Viviane e o Amor

Viviane abriu os olhos mas não quis se levantar, ficou deitada e viu que horas eram. Óbvio que ela já sabia, pois o relógio havia despertado na mesma hora de tantas outras vezes, mas olhou assim mesmo para se certificar que eram seis da manhã. Sim, eram seis da manhã, mas não foi isso que chamou a atenção dela. Os números do relógio, que eram vermelhos, estavam cinza. E não só os números estavam cinzas: assim também estava a capa do livro de filosofia que estava sobre o criado mudo, ao lado do relógio. A capa que tinha uma bela foto de um lago em um dia de sol estava, no todo, em tons de cinza.

Assustada, Viviane levantou num sobressalto e viu que seu cobertor, antes um mundo de cores e formas, estava restrito ao cinza. Correu para a janela para ver o mundo, e lá estava ele, todo em preto e branco. As árvores, o céu, os carros, as pessoas. Até ela mesma estava cinza.

"Estou sonhando" - pensou.

Correu para o banheiro, jogou água fria no rosto e teve certeza de que estava realmente acordada. Sem entender o que estava acontecendo, pensou logo em buscar ajuda de um especialista. Esperou o horário em que o cartório onde trabalha abria e ligou pra lá, dizendo que não poderia trabalhar, já que tinha acordado com um probleminha de saúde.

Dali, correu para um oculista, explicou o que tinha acontecido e passou por uma bateria de exames. Diagnóstico: nada, absolutamente nada. Não havia coisa alguma com seus olhos. Quase perdeu as estribeiras com o médico, querendo saber como é que poderia estar enxergando tudo cinza e tudo estar bem. Como o médico não lhe deu uma resposta agradável, saiu dali aos trancos.

Voltou pra casa e chorou, desesperada e amedrontada, o que, convenhamos, é mais do que compreensível. Imagine não ver mais cores? De qualquer maneira, Viviane teve que continuar com a sua vida em preto e branco. No dia seguinte voltou ao trabalho e aos estudos. No início, todo mundo estranhava o fato, mas com o tempo todos se acostumaram, inclusive ela, que em certas horas até gostava de não ter cores à sua frente.

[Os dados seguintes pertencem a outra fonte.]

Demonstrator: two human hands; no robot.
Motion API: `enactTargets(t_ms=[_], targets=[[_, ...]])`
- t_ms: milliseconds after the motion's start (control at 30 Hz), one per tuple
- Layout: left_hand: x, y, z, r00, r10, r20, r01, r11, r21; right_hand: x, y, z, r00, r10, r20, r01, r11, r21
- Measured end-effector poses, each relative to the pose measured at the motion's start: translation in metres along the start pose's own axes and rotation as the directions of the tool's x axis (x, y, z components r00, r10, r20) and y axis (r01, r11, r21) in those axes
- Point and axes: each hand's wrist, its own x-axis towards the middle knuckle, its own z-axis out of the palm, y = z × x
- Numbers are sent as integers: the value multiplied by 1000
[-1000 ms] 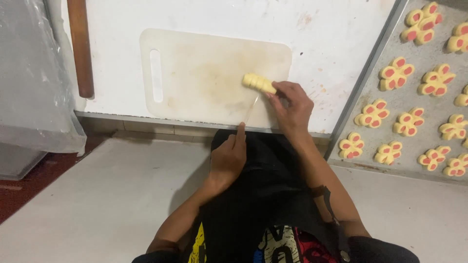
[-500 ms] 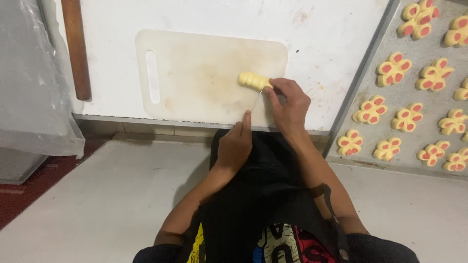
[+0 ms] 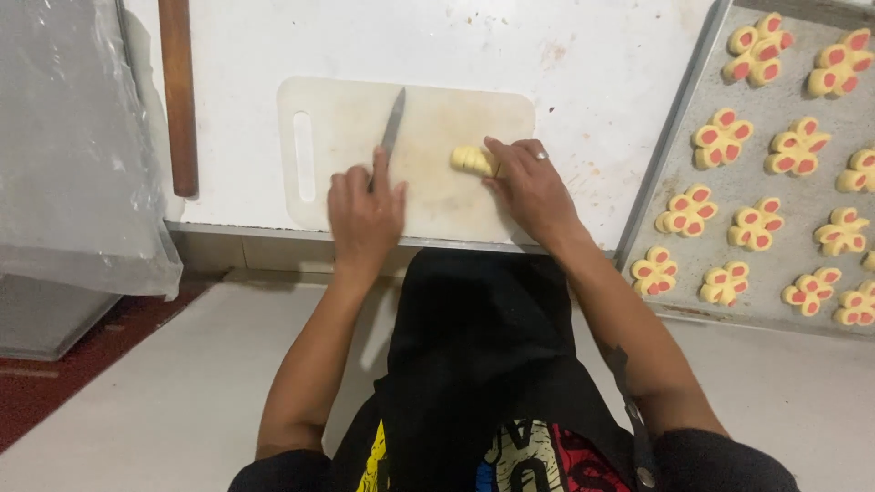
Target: Shaping dough into flower patterns by cutting and folding, then arranging them on a baking tray.
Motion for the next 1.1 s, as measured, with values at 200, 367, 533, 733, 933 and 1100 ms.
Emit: enactTargets(t_ms=[200,367,533,733,933,1100], targets=[[50,65,89,932,339,131,-180,744,-643,21,6,-30,950,191,246,-263,915,307],[73,50,41,964,217,155,74,342,-937,17,1,-57,932,238,275,-363,616,699],[74,55,-14,916,181,358,368,-23,-930,-4,-32,-72,942,232,242,-327,476,816],[61,72,-36,853,164,496,503,-2,-864,-26,-67,-79,952,299,61,-277,765,581],[27,94,-68,790,79,608,604,-274,-749,-52,-87,-81,970,238,-56,-177,841,512],[-18,113,-42,765,151,626,549,-661,-511,-85,-78,-90,893,392,221,-360,328,873]])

Os meses se passaram desde aquele dia, até que, quando estava começando o terceiro ano da faculdade de Geografia, Viviane conheceu Ângelo, o rapaz de olhos azuis. Azuis? Sim, ela conseguia ver a cor dos olhos dele. Não sabia como, mas via, apesar de as roupas dele ainda serem cinzas. Estranhando o fato, Viviane não falou nada com ninguém. Poderia ser apenas um surto e ela não queria dar faltas esperanças para ninguém, muito menos para ela mesma.

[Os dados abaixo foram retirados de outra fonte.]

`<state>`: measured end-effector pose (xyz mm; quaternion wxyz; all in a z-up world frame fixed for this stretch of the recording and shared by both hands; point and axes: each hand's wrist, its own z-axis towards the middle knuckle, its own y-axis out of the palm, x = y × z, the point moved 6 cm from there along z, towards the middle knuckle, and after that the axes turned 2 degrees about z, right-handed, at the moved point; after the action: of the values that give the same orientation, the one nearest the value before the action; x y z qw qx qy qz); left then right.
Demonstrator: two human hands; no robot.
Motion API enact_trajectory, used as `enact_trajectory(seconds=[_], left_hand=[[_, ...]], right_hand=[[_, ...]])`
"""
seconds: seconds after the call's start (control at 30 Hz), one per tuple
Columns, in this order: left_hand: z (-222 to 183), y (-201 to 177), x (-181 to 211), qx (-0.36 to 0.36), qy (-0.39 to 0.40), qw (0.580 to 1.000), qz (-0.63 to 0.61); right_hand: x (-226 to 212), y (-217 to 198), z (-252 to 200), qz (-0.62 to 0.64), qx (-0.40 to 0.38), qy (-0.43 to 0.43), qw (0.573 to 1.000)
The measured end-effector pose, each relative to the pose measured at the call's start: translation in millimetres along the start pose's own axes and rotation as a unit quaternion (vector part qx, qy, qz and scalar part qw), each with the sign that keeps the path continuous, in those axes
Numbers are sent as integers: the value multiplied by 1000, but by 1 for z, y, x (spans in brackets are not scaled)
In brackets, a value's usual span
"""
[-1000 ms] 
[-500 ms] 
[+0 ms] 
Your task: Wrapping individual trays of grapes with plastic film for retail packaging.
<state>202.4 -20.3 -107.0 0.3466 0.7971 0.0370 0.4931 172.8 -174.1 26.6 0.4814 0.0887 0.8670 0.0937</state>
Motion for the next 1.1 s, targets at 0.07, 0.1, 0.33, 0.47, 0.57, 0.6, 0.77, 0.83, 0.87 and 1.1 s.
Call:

O tempo foi passando e eles se tornaram amigos. Faziam os exercícios juntos e trocavam muitas informações sobre o que estudavam. Certa vez, então, quando Ângelo lhe emprestou um livro, Viviane viu as cores da capa do livro. Uma representação gráfica de um arquipélago explodindo em verde, azul e amarelo. Folheou o livro, e lá estavam elas, as cores que há tempos não faziam parte sua vida.

Numa dessas sextas feiras, após saírem da faculdade mais cedo, Ângelo convidou Viviane para tomar um chopp, convite que foi prontamente aceito. Sentados no bar, ele pediu dois copos, que chegaram à mesa com aquele dourado típico. Depois de bons minutos de conversa, saíram para caminhar. Ângelo levou Viviane até o ponto de ônibus e lá, na hora de se despedirem, trocaram um beijo. Quando entrou no ônibus, Viviane se despediu de um rapaz que vestia uma camisa verde, calça jeans azul e tênis preto. Tudo encabeçado por aqueles lindos olhos azuis. No caminho, viu as cores de algumas placas e cartazes, mas tudo foi esmaecendo e quando chegou em casa já não via mais a própria cor.

O semestre seguiu em frente e os dois começaram a ficar de vez em quando, sempre ocorrendo o mesmo fenômeno. Após o beijo vinham as cores, que iam sumindo quando se separavam.

Certo dia, depois de uma longa conversa à la filmes melosos, chegou em casa e se deitou tendo a certeza de que o amava. De manhã, quando o relógio despertou ela abriu os olhos e viu as horas: seis horas vermelhas. Tirou de cima de si mesma seu cobertor azul, vestiu suas sandálias amarelas, abriu radiante a janela branca e viu, lá fora, um mundo novamente colorido. Pessoas, carros, céu, sol, grama, árvores. Tudo vivo, com as cores mais brilhantes que já tinha visto.